_What the exercise asks_
A complete and exact copy of the data below is required.

»»

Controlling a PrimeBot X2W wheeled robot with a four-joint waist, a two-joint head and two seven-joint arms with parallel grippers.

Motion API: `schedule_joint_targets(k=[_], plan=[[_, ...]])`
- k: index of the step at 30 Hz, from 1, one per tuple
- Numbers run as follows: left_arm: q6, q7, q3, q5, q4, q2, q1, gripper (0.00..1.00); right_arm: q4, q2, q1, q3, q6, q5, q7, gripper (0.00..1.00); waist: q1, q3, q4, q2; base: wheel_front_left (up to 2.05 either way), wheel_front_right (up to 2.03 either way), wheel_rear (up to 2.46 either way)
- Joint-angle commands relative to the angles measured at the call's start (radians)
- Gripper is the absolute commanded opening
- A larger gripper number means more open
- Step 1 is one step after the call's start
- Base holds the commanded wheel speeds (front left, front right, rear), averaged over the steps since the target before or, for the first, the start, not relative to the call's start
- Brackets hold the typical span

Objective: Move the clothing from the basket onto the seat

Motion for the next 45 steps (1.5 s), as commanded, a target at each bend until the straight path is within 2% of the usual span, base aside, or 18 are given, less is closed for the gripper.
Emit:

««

_Your solution_
Controlling a PrimeBot X2W wheeled robot with a four-joint waist, a two-joint head and two seven-joint arms with parallel grippers.

Motion API: `schedule_joint_targets(k=[_], plan=[[_, ...]])`
- k: index of the step at 30 Hz, from 1, one per tuple
- Numbers run as follows: left_arm: q6, q7, q3, q5, q4, q2, q1, gripper (0.00..1.00); right_arm: q4, q2, q1, q3, q6, q5, q7, gripper (0.00..1.00); waist: q1, q3, q4, q2; base: wheel_front_left (up to 2.05 either way), wheel_front_right (up to 2.03 either way), wheel_rear (up to 2.46 either way)
- Joint-angle commands relative to the angles measured at the call's start (radians)
- Gripper is the absolute commanded opening
- A larger gripper number means more open
- Step 1 is one step after the call's start
- Base holds the commanded wheel speeds (front left, front right, rear), averaged over the steps since the target before or, for the first, the start, not relative to the call's start
- Brackets hold the typical span

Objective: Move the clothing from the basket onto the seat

Motion for the next 45 steps (1.5 s), as commanded, a target at each bend until the straight path is within 2% of the usual span, base aside, or 18 are given, less is closed for the gripper.
Emit:

This completes the exercise.